Description of the task -
Where does the word "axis" show up in the data? Please find each such line and copy it.

● ● ● ●

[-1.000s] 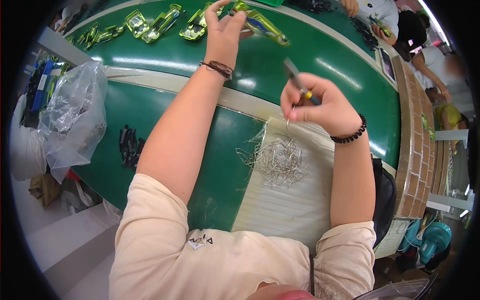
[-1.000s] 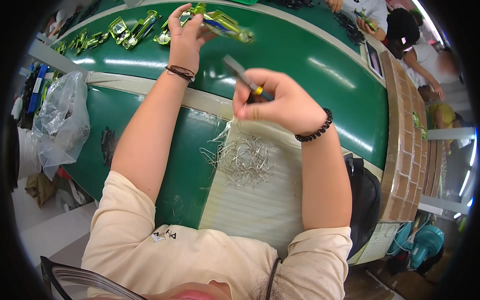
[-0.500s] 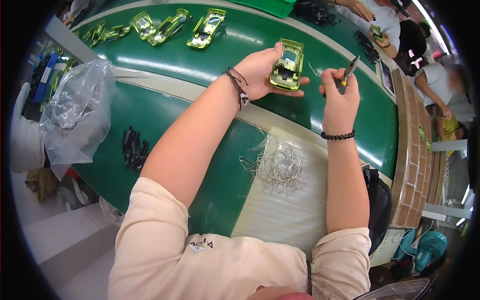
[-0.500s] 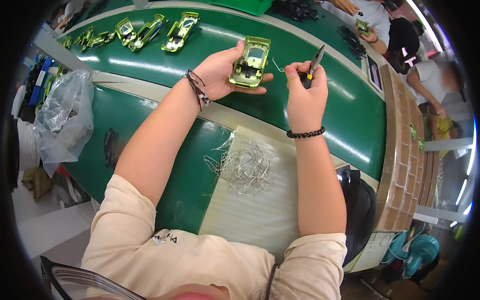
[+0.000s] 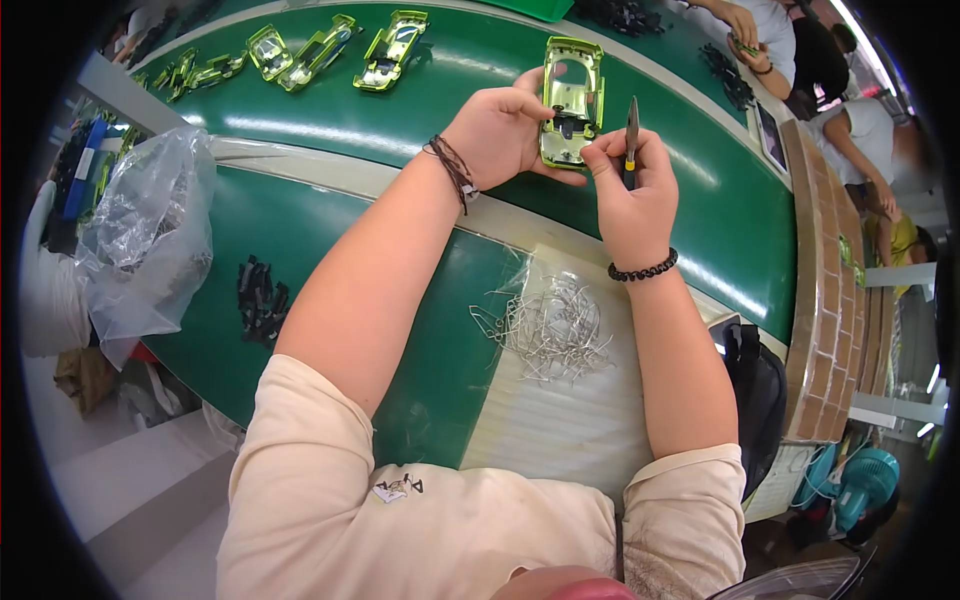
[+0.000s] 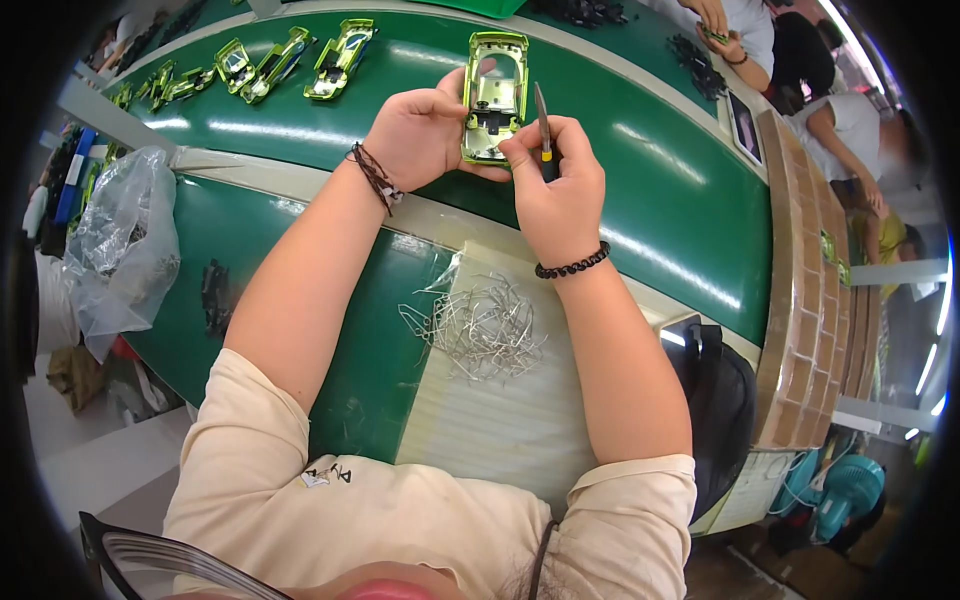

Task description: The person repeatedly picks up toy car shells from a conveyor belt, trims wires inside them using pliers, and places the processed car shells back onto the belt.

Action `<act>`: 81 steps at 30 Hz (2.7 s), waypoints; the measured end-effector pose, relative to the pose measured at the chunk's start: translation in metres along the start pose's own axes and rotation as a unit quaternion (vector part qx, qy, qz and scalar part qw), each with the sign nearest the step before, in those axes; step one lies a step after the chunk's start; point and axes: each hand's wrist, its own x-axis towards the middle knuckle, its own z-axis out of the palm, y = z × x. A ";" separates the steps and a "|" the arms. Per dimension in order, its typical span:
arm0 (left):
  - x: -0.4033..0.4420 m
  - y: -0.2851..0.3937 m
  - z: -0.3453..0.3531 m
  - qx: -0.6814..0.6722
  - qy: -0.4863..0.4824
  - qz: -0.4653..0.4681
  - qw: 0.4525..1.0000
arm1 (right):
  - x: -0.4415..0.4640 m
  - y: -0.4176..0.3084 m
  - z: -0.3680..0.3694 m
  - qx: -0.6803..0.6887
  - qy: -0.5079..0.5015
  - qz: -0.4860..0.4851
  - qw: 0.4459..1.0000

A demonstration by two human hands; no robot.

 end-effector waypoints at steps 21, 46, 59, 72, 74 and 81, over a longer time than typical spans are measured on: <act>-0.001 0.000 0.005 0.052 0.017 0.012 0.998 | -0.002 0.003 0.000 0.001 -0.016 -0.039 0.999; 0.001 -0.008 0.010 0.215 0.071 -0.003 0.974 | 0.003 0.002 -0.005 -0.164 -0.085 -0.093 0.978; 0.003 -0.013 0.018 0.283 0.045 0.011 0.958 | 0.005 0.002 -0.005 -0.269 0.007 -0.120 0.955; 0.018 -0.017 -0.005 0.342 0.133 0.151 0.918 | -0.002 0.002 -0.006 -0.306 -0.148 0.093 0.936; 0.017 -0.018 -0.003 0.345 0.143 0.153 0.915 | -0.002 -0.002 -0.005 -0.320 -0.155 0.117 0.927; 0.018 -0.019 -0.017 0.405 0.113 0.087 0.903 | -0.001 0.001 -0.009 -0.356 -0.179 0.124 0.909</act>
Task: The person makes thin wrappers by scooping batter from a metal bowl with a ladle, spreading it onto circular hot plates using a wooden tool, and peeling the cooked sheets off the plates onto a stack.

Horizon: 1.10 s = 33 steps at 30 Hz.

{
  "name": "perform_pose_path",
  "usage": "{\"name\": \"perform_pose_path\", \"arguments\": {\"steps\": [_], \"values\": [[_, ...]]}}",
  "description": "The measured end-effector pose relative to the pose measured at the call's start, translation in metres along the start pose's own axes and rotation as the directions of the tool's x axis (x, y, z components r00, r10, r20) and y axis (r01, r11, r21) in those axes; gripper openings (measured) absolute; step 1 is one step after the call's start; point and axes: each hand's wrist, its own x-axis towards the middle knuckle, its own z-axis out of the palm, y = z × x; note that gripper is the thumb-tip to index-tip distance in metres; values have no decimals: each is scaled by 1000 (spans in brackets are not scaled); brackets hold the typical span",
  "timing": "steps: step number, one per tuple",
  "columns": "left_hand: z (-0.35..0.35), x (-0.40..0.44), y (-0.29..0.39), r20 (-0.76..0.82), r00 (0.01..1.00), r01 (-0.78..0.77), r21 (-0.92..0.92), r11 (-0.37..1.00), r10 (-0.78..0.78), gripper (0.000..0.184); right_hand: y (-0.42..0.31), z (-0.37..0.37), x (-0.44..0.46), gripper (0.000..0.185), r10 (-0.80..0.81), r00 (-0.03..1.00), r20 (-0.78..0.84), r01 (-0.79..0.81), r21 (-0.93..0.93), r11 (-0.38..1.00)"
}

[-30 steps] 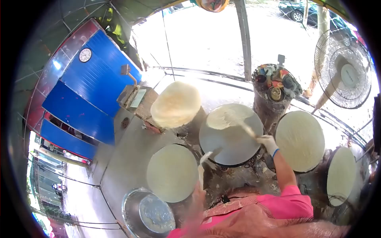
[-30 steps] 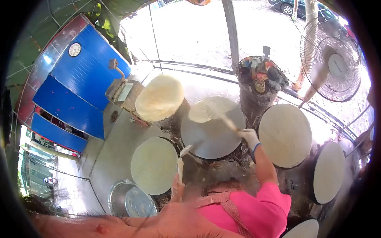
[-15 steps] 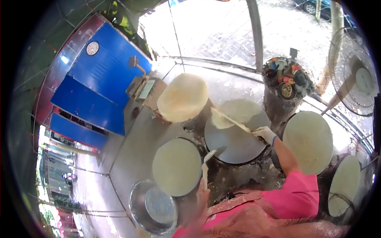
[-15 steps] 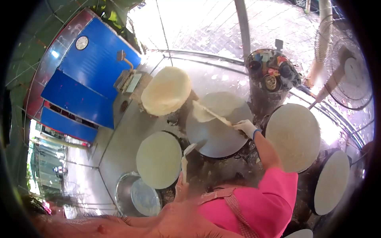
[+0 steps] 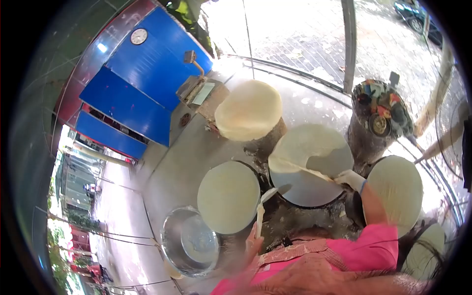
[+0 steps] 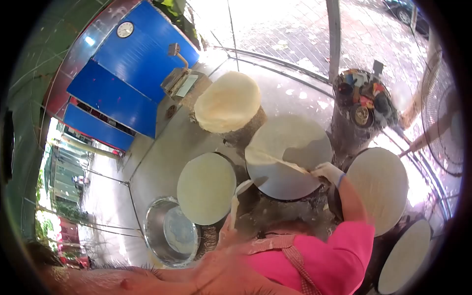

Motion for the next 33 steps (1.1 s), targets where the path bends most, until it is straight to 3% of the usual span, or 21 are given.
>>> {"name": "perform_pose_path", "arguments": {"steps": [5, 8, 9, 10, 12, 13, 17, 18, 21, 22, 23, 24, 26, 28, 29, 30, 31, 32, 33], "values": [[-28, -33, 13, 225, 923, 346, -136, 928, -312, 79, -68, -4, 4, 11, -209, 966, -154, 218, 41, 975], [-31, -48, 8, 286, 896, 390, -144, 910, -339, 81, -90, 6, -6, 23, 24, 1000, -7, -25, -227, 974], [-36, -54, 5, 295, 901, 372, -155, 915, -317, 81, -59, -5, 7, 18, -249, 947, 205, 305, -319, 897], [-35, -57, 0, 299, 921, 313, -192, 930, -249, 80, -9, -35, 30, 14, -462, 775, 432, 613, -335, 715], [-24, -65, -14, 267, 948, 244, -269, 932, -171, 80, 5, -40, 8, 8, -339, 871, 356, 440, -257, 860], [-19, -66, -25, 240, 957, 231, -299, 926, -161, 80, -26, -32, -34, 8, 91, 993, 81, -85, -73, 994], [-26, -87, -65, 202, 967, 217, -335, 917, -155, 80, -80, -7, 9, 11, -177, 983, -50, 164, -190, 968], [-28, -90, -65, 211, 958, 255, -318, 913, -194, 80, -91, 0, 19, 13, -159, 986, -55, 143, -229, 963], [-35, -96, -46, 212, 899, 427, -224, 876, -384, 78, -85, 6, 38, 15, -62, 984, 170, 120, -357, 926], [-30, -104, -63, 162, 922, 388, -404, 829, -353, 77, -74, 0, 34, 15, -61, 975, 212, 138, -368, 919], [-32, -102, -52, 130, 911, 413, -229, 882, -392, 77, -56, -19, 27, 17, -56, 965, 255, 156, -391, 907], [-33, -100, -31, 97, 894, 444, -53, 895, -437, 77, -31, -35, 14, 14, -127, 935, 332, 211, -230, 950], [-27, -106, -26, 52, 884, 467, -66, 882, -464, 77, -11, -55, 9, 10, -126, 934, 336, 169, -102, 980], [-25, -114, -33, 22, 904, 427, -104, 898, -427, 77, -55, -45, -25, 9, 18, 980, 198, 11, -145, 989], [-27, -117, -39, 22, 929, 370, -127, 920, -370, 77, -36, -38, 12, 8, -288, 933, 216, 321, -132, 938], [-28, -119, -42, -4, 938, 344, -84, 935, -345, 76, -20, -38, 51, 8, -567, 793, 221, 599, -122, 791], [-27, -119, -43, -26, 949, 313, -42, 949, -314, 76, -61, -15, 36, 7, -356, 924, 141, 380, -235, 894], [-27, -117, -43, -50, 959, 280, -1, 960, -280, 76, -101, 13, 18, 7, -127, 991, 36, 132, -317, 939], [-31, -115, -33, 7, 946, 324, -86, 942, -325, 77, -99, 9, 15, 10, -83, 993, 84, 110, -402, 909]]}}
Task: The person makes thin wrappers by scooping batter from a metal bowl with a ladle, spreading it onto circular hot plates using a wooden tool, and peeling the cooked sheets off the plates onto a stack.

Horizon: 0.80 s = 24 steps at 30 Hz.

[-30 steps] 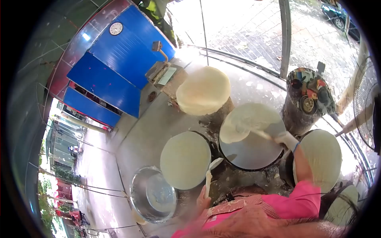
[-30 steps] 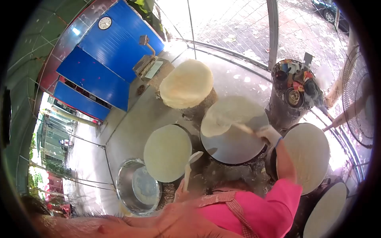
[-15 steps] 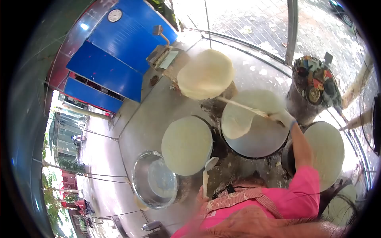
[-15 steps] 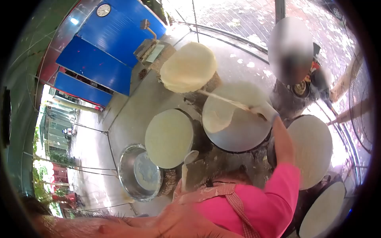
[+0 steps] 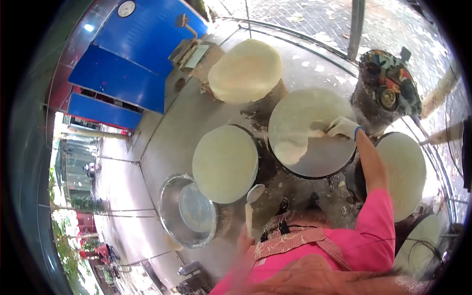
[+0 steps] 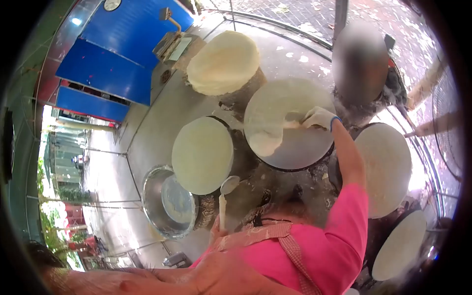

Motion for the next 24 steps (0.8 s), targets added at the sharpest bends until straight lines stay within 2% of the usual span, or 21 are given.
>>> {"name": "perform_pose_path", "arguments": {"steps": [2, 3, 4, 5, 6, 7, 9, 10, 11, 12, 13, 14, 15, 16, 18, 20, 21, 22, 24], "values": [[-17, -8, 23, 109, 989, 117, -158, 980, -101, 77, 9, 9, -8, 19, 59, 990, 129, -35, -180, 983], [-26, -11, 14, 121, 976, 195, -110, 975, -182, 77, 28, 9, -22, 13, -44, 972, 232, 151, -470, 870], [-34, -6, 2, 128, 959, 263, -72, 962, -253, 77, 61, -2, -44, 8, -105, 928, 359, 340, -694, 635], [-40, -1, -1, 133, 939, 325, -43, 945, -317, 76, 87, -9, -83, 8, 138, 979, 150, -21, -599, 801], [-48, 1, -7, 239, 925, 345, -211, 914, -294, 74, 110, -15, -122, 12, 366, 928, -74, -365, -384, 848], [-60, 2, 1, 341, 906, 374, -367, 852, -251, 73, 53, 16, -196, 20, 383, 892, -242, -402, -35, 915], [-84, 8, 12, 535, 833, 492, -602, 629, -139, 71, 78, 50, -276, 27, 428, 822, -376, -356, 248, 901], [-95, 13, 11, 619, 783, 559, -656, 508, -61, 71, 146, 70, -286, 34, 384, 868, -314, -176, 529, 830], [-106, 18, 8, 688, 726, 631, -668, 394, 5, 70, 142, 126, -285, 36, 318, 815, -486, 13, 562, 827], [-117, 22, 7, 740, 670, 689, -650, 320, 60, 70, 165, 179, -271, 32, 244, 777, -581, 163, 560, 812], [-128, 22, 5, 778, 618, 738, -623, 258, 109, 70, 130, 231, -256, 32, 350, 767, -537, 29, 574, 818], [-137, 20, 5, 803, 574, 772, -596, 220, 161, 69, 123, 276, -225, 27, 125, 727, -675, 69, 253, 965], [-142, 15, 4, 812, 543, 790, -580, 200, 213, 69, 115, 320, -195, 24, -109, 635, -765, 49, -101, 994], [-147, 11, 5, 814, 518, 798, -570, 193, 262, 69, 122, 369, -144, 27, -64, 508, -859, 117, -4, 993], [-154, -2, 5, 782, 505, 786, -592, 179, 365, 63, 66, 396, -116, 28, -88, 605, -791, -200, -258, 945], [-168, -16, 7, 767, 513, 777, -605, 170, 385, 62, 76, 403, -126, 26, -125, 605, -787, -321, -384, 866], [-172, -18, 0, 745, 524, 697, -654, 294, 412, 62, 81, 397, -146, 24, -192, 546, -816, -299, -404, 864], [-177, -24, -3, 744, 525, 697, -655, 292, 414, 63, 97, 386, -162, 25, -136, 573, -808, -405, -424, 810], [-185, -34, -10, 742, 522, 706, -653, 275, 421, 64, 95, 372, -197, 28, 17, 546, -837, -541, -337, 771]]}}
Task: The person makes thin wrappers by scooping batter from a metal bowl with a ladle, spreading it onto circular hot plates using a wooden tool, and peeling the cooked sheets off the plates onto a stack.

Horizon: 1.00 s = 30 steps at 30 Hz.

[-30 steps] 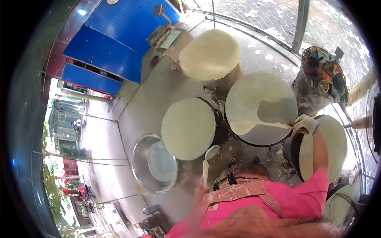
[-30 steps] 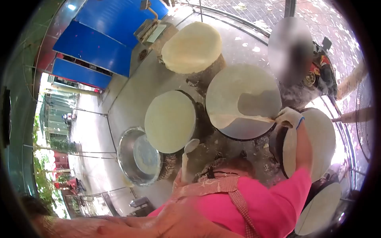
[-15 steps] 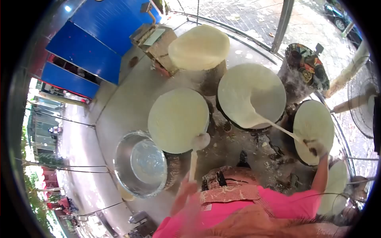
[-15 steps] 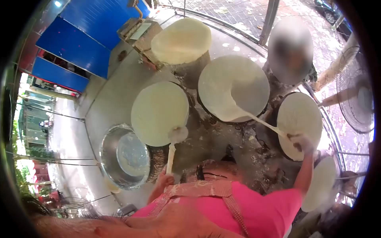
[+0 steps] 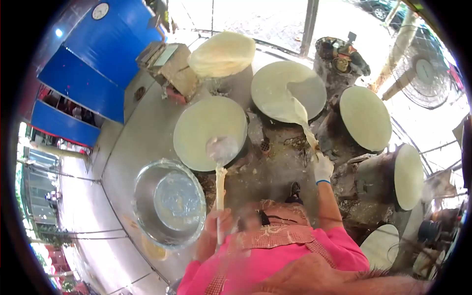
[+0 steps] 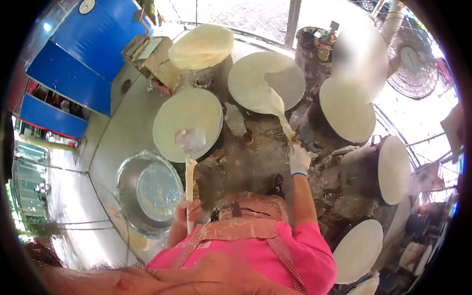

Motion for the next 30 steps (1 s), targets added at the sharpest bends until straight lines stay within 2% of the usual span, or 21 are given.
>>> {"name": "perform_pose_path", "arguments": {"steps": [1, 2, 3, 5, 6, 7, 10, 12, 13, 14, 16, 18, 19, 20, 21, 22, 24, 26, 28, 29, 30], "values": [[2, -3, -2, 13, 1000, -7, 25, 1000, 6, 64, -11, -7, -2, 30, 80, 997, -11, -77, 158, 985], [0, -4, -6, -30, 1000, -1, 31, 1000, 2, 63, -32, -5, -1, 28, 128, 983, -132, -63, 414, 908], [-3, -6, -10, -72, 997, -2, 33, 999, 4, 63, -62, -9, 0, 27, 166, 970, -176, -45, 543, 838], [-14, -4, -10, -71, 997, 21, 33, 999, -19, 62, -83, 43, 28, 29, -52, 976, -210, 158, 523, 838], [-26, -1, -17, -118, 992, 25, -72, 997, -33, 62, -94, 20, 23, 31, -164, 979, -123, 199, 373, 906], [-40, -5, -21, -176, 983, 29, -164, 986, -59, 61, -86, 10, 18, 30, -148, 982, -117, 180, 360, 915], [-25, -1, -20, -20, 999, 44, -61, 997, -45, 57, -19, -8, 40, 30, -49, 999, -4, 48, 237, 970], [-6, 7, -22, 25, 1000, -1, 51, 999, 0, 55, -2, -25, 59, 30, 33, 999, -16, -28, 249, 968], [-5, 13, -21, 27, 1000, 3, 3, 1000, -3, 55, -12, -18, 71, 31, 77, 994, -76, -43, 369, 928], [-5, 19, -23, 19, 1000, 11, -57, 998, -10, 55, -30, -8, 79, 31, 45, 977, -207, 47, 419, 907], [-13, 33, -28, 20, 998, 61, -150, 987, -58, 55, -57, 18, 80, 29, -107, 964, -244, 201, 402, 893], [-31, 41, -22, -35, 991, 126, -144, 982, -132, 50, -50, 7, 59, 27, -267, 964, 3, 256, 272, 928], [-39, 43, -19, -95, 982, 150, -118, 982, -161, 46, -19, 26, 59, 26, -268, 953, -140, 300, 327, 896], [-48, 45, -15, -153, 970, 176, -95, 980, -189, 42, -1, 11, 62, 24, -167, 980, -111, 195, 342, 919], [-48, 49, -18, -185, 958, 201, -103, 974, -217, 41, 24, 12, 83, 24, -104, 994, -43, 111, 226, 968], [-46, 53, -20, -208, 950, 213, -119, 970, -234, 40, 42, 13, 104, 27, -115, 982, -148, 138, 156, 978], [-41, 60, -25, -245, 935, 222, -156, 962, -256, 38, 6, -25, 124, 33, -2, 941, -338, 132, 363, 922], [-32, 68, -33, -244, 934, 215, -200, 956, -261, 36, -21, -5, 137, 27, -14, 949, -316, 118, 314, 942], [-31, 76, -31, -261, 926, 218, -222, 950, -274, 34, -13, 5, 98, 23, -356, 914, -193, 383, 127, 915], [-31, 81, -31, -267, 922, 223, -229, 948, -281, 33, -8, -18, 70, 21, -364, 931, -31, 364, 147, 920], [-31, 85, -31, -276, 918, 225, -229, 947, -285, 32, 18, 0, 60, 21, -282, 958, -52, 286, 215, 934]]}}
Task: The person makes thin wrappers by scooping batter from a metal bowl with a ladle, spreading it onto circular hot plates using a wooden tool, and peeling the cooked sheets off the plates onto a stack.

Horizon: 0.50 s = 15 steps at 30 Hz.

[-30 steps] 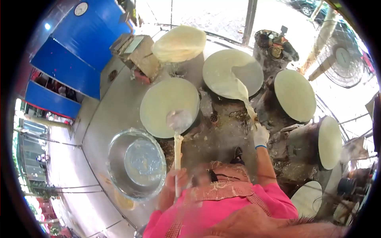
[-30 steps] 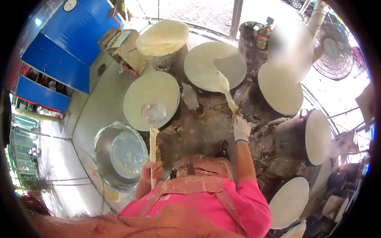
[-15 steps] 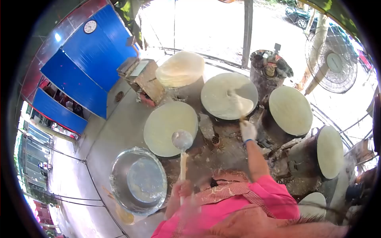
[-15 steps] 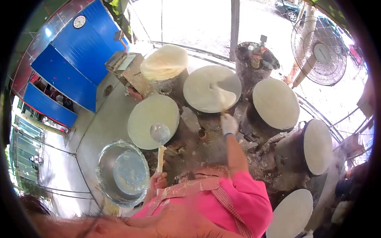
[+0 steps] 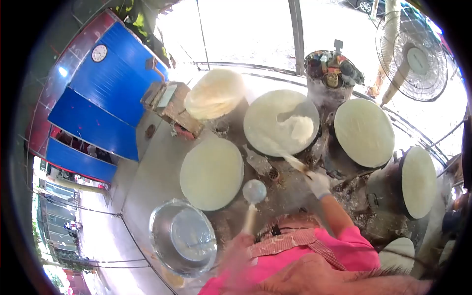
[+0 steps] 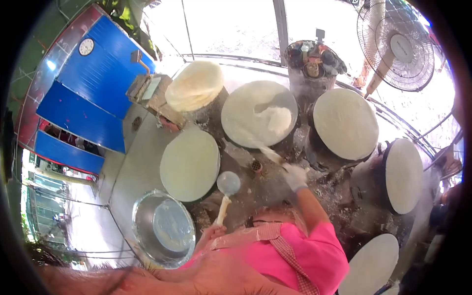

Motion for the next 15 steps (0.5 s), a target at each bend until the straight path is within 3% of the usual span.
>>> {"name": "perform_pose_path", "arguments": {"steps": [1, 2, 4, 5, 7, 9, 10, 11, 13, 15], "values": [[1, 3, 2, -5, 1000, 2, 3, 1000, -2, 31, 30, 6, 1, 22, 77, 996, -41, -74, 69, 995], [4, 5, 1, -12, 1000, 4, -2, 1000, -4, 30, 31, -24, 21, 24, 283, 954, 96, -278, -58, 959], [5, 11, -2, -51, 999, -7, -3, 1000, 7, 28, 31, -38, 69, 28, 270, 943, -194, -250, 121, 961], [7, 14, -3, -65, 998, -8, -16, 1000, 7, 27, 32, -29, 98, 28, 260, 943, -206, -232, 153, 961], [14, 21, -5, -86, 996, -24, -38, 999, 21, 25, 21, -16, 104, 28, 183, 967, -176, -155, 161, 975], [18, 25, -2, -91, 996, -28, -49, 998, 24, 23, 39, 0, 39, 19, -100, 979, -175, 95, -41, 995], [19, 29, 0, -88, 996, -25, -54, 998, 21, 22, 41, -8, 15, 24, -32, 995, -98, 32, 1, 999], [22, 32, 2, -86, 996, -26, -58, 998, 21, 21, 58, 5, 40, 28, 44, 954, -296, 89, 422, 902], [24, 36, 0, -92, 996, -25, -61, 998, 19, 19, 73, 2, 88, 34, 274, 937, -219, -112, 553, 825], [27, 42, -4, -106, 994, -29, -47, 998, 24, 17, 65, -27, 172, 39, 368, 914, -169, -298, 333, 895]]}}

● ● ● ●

Solution to the problem -
Action `<act>`: 81 steps at 30 Hz (2.7 s), waypoints; the measured end-effector pose, relative to the pose measured at the chunk's start: translation in metres along the start pose's own axes and rotation as a unit quaternion (vector part qx, qy, qz and scalar part qw), each with the sign nearest the step before, in those axes; step one lies a step after the chunk's start; point and axes: each hand's wrist, its own x-axis towards the middle knuckle, its own z-axis out of the palm, y = z × x. A ";" separates the steps and a "|" the arms. Per dimension in order, its typical span:
  "description": "The measured end-effector pose relative to the pose measured at the call's start, translation in metres along the start pose's own axes and rotation as the directions of the tool's x axis (x, y, z components r00, r10, r20) and y axis (r01, r11, r21) in those axes; gripper openings (measured) absolute; step 1 is one step after the call's start; point and axes: each hand's wrist, its own x-axis towards the middle knuckle, its own z-axis out of the palm, y = z × x; note that gripper is the thumb-tip to index-tip distance in metres; values have no decimals: each is scaled by 1000 (spans in brackets are not scaled); brackets hold the typical span",

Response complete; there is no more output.